On this particular quiet night in Dortmund, Sancho has just been chosen to represent England for Euro 2020 qualifying matches against Bulgaria and Kosovo. Unlike his first senior selection, when he was expecting to be chosen for the U-21s, this one was a foregone conclusion. Very quickly, Sancho has become the best sort of problem for England manager Gareth Southgate, whose front line of Marcus Rashford, Raheem Sterling and Harry Kane will need to make room.
Sancho is the only England player who hasn’t played in the Premier League. Until Kieran Trippier left Spurs for Atletico Madrid before this season, he was the only one not playing in England. But that hasn’t hampered his international advancement. “I don’t see a negative at all,” Southgate said recently.  “Jadon’s playing before 80,000 fans at Dortmund every week. That brings huge pressure. We want our players to be feeling that intensity.”

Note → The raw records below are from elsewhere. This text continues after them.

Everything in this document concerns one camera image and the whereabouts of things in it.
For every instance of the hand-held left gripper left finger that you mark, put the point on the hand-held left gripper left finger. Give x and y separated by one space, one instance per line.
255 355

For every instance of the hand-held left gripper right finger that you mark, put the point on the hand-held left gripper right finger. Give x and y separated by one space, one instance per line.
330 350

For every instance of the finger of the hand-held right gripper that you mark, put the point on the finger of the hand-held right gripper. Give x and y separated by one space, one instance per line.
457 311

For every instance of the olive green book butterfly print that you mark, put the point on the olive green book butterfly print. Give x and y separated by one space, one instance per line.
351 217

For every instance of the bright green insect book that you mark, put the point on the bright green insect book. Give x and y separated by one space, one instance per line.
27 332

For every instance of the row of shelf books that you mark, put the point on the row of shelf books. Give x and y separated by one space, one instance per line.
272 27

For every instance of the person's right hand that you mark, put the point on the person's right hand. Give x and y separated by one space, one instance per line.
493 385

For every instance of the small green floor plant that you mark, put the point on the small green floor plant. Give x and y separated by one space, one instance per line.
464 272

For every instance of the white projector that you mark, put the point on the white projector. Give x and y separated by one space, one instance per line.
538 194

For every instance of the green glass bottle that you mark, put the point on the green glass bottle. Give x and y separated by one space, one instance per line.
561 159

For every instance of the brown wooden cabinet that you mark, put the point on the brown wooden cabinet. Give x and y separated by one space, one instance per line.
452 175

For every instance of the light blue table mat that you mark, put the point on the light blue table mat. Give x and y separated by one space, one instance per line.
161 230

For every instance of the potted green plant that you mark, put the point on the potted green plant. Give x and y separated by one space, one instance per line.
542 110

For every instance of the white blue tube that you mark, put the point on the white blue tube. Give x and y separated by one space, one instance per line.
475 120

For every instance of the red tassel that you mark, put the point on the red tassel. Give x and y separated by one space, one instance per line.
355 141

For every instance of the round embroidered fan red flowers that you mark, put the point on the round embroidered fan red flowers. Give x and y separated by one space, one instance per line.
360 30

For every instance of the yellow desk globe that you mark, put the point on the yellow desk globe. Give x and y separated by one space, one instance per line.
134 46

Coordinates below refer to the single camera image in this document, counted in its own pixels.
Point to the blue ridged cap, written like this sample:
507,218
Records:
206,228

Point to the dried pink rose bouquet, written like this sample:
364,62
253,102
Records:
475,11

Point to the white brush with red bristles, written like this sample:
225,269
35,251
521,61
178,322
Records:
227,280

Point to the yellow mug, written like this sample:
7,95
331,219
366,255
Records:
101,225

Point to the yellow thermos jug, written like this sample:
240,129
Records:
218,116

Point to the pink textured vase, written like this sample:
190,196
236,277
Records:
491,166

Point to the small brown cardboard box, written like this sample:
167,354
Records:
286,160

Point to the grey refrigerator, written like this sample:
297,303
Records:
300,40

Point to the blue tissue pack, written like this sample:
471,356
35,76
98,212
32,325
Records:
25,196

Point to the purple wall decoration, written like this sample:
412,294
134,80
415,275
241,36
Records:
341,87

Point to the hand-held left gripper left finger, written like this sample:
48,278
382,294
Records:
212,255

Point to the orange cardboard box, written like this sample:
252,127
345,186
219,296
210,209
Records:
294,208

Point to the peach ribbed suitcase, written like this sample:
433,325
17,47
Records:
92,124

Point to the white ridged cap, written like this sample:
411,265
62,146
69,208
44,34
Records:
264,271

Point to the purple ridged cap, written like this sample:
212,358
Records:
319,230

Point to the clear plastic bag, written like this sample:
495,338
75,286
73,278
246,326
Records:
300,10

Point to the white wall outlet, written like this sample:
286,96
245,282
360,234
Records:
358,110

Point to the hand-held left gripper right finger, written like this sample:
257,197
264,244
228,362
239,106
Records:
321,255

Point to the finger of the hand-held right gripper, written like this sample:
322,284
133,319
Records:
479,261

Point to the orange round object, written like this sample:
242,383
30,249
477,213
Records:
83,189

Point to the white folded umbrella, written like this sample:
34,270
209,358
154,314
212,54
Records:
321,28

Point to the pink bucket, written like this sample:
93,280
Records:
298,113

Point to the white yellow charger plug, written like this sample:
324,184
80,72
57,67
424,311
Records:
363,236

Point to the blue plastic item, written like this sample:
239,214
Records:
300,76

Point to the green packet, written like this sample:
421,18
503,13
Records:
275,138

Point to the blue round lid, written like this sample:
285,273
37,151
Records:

Sancho ended up scoring twice in England’s 5-3 victory over Kosovo. That set the English media on its latest frenzy about which Premier League team he will be headed to next summer. In recent months, he has been linked not only with Man United but also Man City, Arsenal, Tottenham, Chelsea and Liverpool. He’d be open to the idea of playing in England but insists it isn’t something he needs to do, not now. That’s a point that Frederik Obasi, one of two South London brothers who represent Sancho, made before the summer. “Everyone is talking ‘England, England, England,'” he said. “But why do they assume he has to go there? There are other leagues and other clubs that would also make sense for Jadon at this point.”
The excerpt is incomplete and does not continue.